Canadian Debtors Association states they are debtor industry advocate professionals and have honed their skills of debtor advocate work. They should take a more direct approach, in my opinion. Talk to the Canadian credit bureaus directly. In Canada, there are only two credit reporting agencies – Equifax Canada and TransUnion Canada.

Team up with insolvency industry players, such as the national association representing licensed insolvency trustees in Canada, the Canadian Association of Insolvency and Restructuring Professionals. Together, they can advocate directly on behalf of debtors with the credit reporting agencies to make that aspect of consumer credit reports more accurate and meaningful. If their advocacy is not heard, then lobby the provincial governments to enact further legislation, as it is their responsibility to do so.

That would seem a much better solution.

canadian debtors association
canadian debtors association

Canadian Debtors Association summary

The Canadian Debtors Association is calling on the federal government to modernize the BIA to better serve Canadians in financial difficulty. However, their only issue is that provincially supervised credit reporting agencies are not differentiating between successfully completed proposals and bankruptcy. Above I have suggested what I believe is a much easier route for them to go in their advocacy to accomplish the same thing.

I hope you found this Canadian Debtors Association Brandon Blog informative. Although nothing is guaranteed, managing your debt in a way that will allow you or your company to be able to afford it, will lead to your financial success. It will also give you the best shot at having a financially stress-free life.

Are you or your company in financial distress and a debt crisis? Are you embroiled in costly litigation or a crushing debt load and need a time out in order to restructure? Do you not have adequate funds to pay your financial obligations as they come due? Are you worried about what will happen to you? Do you need to search out what your debt relief options and realistic debt relief solutions for your family debt are? Is your company in financial hot water?

Call the Ira Smith Team today.
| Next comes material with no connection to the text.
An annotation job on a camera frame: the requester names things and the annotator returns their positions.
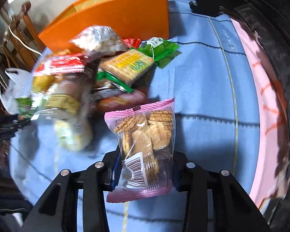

We have decades and generations of experience assisting people looking for life-changing debt solutions through a debt settlement plan and AVOID the bankruptcy process.

As licensed insolvency professionals, we are the only people accredited, acknowledged and supervised by the federal government to provide insolvency advice and to implement approaches to help you remain out of personal bankruptcy while eliminating your debts. A consumer proposal is a Government of Canada-approved debt settlement plan to do that. It is an alternative to bankruptcy. We will help you decide on what is best for you between a consumer proposal vs bankruptcy.

Call the Ira Smith Team today so you can eliminate the stress, anxiety, and pain from your life that your financial problems have caused. With the one-of-a-kind roadmap, we develop just for you, we will immediately return you right into a healthy balanced problem-free life.

You can have a no-cost analysis so we can help you fix your troubles.

Call the Ira Smith Team today. This will allow you to go back to a new healthy and balanced life, Starting Over Starting Now.

canadian debtors association
canadian debtors association

As the COVID-19 pandemic continues, we hope that you, your family, and your friends are safe, healthy, and secure. Ira Smith Trustee & Receiver Inc. is fully operational, and both Ira and Brandon Smith are readily available for phone or video consultations.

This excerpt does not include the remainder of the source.